Sunday, 15 October 2023

Mandate To Secure

The SNP currently has 43 MPs. Call that 41 after the boundary changes. The majority of the 57 seats in Scotland next year could be as few as 29, which would be a loss of 12 even on the SNP's present figure, never mind the number of MPs that it returned in 2019. Yet that majority would apparently constitute a mandate for independence. No one else would see it like that, so those 29 or more MPs would make it their business to wreak havoc. That is the real point of this strategic change.

But when I tell you that there is going to be a hung Parliament, then you can take that to the bank. I spent the 2005 Parliament saying that it was psephologically impossible for the Heir to Blair's Conservative Party to win an overall majority. I predicted a hung Parliament on the day that the 2017 General Election was called, and I stuck to that, entirely alone, all the way up to the publication of the exit poll eight long weeks later. And on the day that Rishi Sunak became Prime Minister, I predicted that a General Election between him and Keir Starmer would result in a hung Parliament.
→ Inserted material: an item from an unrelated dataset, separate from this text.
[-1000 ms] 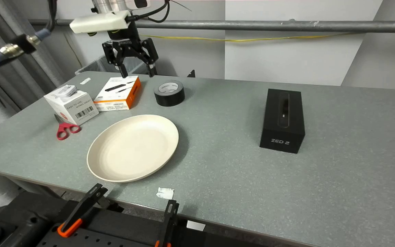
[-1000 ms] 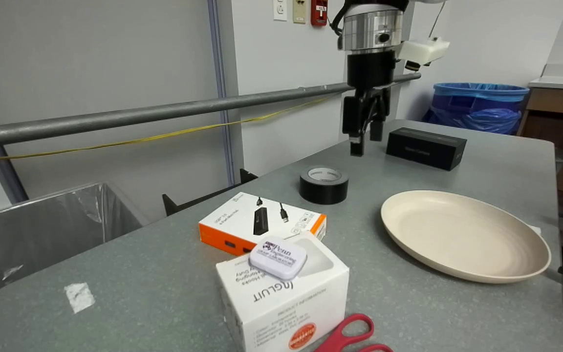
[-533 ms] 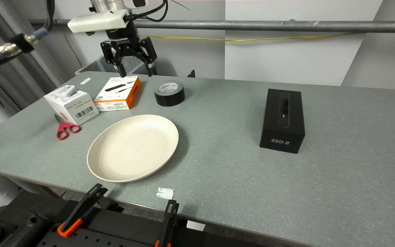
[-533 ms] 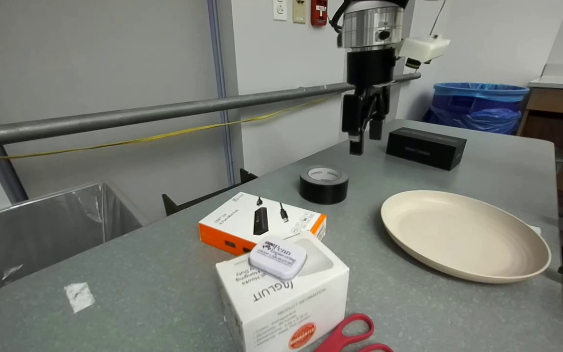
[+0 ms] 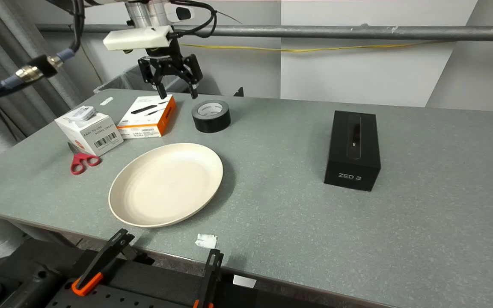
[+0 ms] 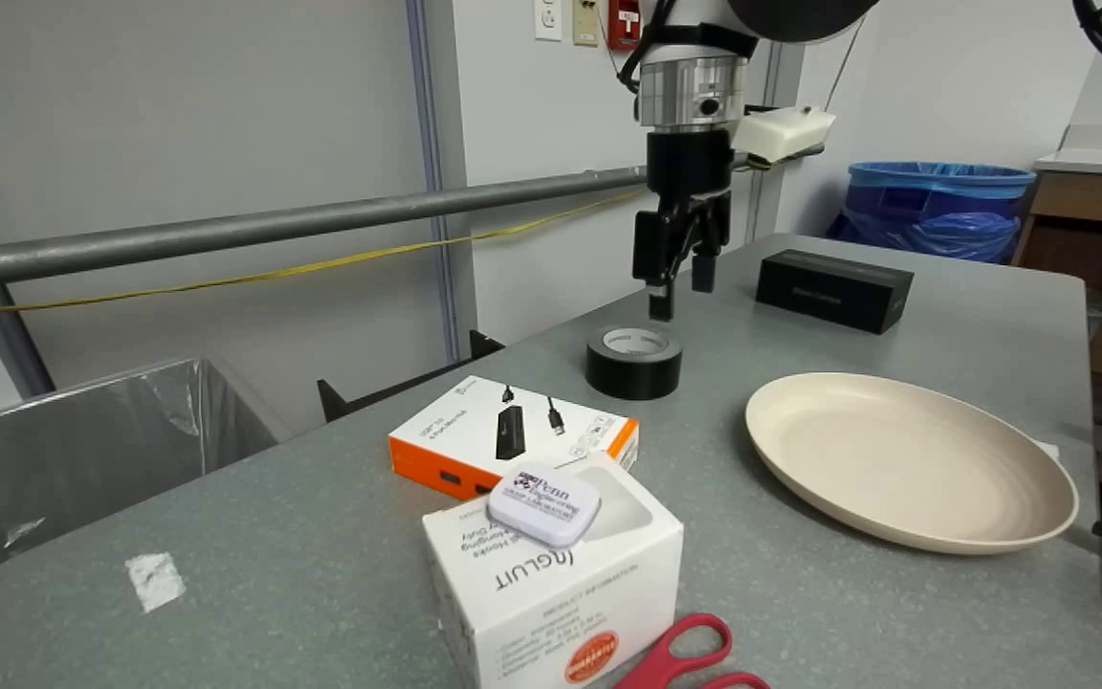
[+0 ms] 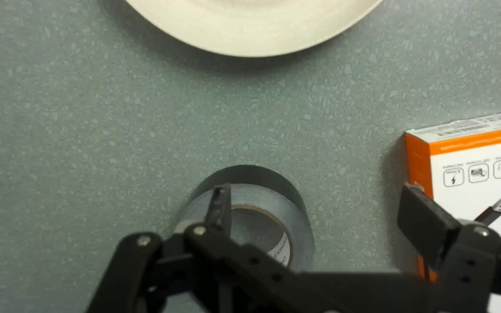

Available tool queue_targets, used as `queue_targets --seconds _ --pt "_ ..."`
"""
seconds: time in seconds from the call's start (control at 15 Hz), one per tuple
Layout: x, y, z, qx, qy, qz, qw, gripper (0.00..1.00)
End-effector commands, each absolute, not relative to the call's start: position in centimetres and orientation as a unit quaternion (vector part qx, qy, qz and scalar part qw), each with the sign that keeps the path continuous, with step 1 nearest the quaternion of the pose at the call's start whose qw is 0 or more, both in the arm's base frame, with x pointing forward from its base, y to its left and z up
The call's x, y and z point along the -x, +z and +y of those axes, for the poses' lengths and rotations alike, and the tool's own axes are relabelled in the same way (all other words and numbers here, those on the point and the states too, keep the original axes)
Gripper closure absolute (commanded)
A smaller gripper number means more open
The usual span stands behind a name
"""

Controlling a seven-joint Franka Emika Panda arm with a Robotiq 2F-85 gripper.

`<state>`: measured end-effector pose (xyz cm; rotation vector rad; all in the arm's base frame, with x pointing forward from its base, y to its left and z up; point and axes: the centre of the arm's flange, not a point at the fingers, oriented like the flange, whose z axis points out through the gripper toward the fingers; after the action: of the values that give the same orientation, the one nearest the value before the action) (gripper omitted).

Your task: Put the tape on the plate

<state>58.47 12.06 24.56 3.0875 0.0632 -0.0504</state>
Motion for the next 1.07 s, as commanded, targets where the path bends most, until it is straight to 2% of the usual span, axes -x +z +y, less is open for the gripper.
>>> queue_targets --seconds 0.0,0.73,0.8,0.87,1.0 --pt "-62.0 22.0 13.3 -1.000 0.000 -0.001 0.029 0.00" --pt "-66.5 15.4 13.9 -0.997 -0.002 -0.055 0.050 0.00" --pt "-66.8 15.1 14.0 -0.997 -0.005 -0.056 0.050 0.25" --pt "-67.2 14.8 14.1 -0.997 -0.004 -0.058 0.050 0.26" --pt "-67.8 14.3 14.1 -0.997 -0.006 -0.066 0.050 0.42"
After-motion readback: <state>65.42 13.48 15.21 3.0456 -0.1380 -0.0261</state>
To strengthen families and communities by securing economic equality and international peace through the democratic political control of the means to those ends, including national and parliamentary sovereignty, we need to hold the balance of power. Owing nothing to either main party, we must be open to the better offer. There does, however, need to be a better offer. Not a lesser evil, which in any case the Labour Party is not. Much less the SNP.